### [WHAT THE EXERCISE ASKS]
Every entry in the data is to be written out exactly; no picture belongs in the copy.

BEGIN SUPPLIED DATA

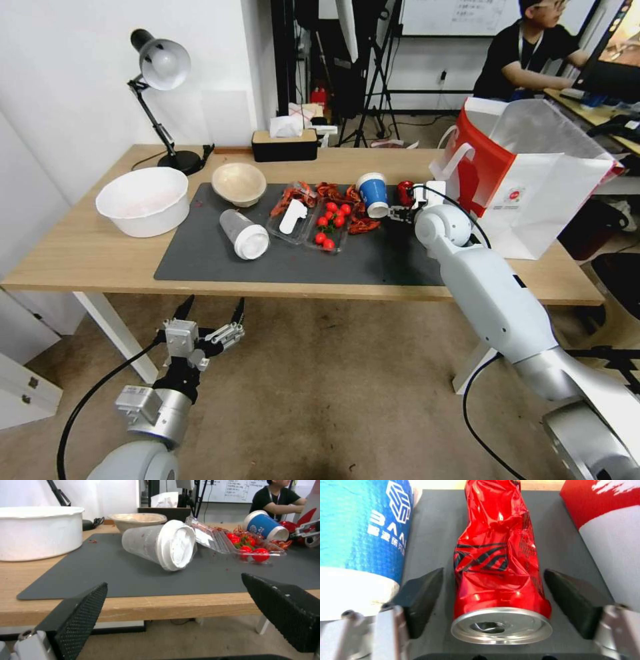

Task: Pick up the trash from the table and place it into the takeout bag.

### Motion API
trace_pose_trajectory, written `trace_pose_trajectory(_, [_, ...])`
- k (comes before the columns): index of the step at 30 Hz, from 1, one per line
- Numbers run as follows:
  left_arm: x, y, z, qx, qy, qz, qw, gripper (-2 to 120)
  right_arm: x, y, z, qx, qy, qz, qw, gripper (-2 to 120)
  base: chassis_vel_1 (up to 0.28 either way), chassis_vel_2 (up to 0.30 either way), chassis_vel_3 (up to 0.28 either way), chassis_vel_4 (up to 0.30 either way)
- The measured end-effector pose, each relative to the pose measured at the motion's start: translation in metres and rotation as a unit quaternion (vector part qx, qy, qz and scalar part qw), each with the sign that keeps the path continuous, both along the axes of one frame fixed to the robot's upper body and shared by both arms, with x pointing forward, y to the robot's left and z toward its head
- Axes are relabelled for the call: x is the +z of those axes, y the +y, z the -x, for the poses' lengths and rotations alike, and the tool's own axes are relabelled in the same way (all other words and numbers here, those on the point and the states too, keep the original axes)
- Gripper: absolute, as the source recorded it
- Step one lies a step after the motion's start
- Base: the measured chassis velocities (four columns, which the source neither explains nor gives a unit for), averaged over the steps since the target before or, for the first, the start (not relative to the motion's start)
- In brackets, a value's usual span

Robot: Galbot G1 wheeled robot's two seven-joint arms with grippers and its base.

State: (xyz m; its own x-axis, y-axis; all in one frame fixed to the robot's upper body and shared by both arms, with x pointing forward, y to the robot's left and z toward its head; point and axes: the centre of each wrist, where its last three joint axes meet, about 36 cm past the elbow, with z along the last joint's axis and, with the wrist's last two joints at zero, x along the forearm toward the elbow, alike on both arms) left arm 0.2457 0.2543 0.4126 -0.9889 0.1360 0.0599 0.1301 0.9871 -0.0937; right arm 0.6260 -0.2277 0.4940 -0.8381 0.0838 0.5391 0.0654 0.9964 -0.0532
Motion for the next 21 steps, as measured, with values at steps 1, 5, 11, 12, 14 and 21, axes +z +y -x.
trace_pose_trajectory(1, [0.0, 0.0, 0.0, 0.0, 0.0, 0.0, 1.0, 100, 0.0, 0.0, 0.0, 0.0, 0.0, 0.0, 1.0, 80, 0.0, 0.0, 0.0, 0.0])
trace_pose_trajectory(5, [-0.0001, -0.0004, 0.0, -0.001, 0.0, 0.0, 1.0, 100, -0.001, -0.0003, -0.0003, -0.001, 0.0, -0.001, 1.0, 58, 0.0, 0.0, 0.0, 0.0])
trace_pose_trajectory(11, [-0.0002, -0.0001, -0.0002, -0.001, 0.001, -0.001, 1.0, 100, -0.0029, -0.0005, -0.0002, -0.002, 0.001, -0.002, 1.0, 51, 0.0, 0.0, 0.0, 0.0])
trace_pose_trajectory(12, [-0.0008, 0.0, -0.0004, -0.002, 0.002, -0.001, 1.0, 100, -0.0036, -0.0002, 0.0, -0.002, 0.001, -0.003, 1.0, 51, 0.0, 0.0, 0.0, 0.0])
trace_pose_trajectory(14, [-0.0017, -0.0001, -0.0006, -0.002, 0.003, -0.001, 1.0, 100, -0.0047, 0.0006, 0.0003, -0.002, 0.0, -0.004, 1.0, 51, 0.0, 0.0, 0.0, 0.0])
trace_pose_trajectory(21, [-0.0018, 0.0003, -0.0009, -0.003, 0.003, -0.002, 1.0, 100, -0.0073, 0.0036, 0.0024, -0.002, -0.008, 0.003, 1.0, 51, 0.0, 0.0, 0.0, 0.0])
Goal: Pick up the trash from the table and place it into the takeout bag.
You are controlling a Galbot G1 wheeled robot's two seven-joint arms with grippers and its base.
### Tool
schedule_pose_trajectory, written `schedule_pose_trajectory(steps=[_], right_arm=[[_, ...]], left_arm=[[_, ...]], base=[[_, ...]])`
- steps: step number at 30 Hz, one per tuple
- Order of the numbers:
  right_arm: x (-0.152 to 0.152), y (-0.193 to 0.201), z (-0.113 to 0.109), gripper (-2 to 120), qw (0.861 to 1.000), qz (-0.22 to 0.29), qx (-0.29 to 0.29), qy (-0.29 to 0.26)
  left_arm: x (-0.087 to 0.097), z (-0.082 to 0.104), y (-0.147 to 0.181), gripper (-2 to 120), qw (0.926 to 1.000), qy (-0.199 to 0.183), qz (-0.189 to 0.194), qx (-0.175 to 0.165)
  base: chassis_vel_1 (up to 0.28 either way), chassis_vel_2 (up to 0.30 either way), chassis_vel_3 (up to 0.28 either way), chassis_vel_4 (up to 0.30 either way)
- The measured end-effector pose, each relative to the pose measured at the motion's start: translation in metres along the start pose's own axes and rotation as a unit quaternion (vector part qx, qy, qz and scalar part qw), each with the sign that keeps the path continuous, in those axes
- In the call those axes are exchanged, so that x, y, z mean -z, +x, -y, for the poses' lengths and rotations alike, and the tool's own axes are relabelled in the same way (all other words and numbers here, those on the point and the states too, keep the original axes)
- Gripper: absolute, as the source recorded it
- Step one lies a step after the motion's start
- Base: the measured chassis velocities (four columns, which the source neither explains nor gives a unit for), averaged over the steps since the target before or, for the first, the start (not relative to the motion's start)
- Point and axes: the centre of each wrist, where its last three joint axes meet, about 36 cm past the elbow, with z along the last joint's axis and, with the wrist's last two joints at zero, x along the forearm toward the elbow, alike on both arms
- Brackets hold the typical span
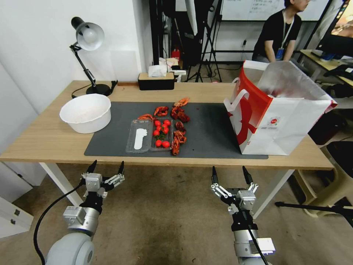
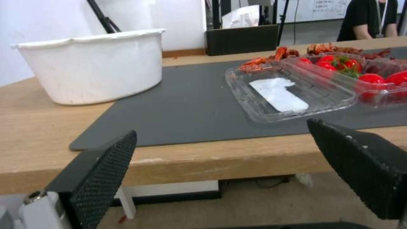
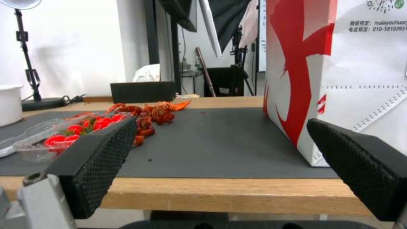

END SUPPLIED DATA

### [ANSWER BELOW]
Task: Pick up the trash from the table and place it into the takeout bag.

### Motion API
trace_pose_trajectory, written `trace_pose_trajectory(_, [_, ...])`
- k (comes before the columns): index of the step at 30 Hz, from 1, one per line
- Numbers run as follows:
  left_arm: x, y, z, qx, qy, qz, qw, gripper (-2 to 120)
  right_arm: x, y, z, qx, qy, qz, qw, gripper (-2 to 120)
  base: chassis_vel_1 (up to 0.28 either way), chassis_vel_2 (up to 0.30 either way), chassis_vel_3 (up to 0.28 either way), chassis_vel_4 (up to 0.30 either way)
- The measured end-effector pose, each relative to the pose measured at the motion's start: translation in metres and rotation as a unit quaternion (vector part qx, qy, qz and scalar part qw), each with the sign that keeps the path continuous, both along the axes of one frame fixed to the robot's upper body and shared by both arms, with x pointing forward, y to the robot's left and z toward its head
- Axes are relabelled for the call: x is the +z of those axes, y the +y, z the -x, for the poses' lengths and rotations alike, and the tool's own axes are relabelled in the same way (all other words and numbers here, those on the point and the states too, keep the original axes)
- Gripper: absolute, as the source recorded it
- Step one lies a step after the motion's start
- Base: the measured chassis velocities (four columns, which the source neither explains nor gives a unit for), averaged over the steps since the target before or, for the first, the start (not relative to the motion's start)
- In brackets, a value's usual span

Robot: Galbot G1 wheeled robot's two seven-joint arms with grippers and its base.

State: (xyz m; its own x-axis, y-axis; all in one frame fixed to the robot's upper body and shared by both arms, with x pointing forward, y to the robot's left and z toward its head; point and axes: the centre of each wrist, where its last three joint axes meet, about 36 cm past the elbow, with z along the last joint's axis and, with the wrist's last two joints at zero, x along the forearm toward the elbow, alike on both arms) left arm 0.2457 0.2543 0.4126 -0.9889 0.1360 0.0599 0.1301 0.9871 -0.0937; right arm 0.6260 -0.2277 0.4940 -0.8381 0.0838 0.5391 0.0654 0.9964 -0.0532
Motion for the next 21 steps, as measured, with values at steps 1, 5, 11, 12, 14 and 21, axes +z +y -x.
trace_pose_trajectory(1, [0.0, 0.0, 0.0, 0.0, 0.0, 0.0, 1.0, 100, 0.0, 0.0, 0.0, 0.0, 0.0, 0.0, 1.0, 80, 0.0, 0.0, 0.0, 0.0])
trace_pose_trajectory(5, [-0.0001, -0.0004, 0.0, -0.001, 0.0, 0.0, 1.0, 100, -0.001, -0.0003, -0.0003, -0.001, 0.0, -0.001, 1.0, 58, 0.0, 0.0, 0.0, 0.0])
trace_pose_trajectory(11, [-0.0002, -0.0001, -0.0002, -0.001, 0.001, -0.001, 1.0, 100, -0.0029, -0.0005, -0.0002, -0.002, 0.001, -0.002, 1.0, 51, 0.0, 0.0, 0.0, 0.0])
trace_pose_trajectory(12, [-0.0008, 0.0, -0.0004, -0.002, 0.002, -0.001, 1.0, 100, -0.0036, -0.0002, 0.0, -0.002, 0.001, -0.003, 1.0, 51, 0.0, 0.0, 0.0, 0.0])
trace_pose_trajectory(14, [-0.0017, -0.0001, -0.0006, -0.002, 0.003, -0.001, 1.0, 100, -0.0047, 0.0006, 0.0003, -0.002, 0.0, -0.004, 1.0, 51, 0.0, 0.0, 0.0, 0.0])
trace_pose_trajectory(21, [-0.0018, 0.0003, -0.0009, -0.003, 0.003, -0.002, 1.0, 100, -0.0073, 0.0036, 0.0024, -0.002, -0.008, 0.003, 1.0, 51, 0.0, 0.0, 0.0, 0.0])
Goal: Pick up the trash from the table and place it into the takeout bag.
You are controlling a Galbot G1 wheeled robot's two seven-joint arms with grippers and its base.
### Tool
schedule_pose_trajectory, written `schedule_pose_trajectory(steps=[_], right_arm=[[_, ...]], left_arm=[[_, ...]], base=[[_, ...]])`
- steps: step number at 30 Hz, one per tuple
- Order of the numbers:
  right_arm: x (-0.152 to 0.152), y (-0.193 to 0.201), z (-0.113 to 0.109), gripper (-2 to 120), qw (0.861 to 1.000), qz (-0.22 to 0.29), qx (-0.29 to 0.29), qy (-0.29 to 0.26)
  left_arm: x (-0.087 to 0.097), z (-0.082 to 0.104), y (-0.147 to 0.181), gripper (-2 to 120), qw (0.926 to 1.000), qy (-0.199 to 0.183), qz (-0.189 to 0.194), qx (-0.175 to 0.165)
  base: chassis_vel_1 (up to 0.28 either way), chassis_vel_2 (up to 0.30 either way), chassis_vel_3 (up to 0.28 either way), chassis_vel_4 (up to 0.30 either way)
- The measured end-effector pose, each relative to the pose measured at the motion's start: translation in metres along the start pose's own axes and rotation as a unit quaternion (vector part qx, qy, qz and scalar part qw), each with the sign that keeps the path continuous, in those axes
- In the call those axes are exchanged, so that x, y, z mean -z, +x, -y, for the poses' lengths and rotations alike, and the tool's own axes are relabelled in the same way (all other words and numbers here, those on the point and the states too, keep the original axes)
- Gripper: absolute, as the source recorded it
- Step one lies a step after the motion's start
- Base: the measured chassis velocities (four columns, which the source neither explains nor gives a unit for), averaged over the steps since the target before or, for the first, the start (not relative to the motion's start)
- Point and axes: the centre of each wrist, where its last three joint axes meet, about 36 cm past the elbow, with z along the last joint's axis and, with the wrist's last two joints at zero, x along the forearm toward the elbow, alike on both arms
- Brackets hold the typical span

The answer has been given, and the exercise is done.